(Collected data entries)

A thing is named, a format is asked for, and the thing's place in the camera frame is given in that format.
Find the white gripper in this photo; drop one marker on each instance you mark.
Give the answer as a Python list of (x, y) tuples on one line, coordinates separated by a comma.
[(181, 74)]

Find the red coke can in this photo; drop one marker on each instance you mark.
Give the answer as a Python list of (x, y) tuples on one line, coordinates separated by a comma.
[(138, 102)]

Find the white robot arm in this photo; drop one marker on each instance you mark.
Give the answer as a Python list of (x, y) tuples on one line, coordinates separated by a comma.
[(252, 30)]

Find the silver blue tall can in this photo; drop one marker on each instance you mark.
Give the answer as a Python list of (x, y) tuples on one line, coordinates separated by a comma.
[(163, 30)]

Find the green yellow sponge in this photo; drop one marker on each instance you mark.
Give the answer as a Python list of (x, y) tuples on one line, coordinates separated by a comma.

> _Exercise requirements_
Select every line of the records holding the string "white".

> _Expected output_
Find the white gripper in this photo; drop one marker on each instance you mark.
Find the white robot arm in this photo; drop one marker on each instance you mark.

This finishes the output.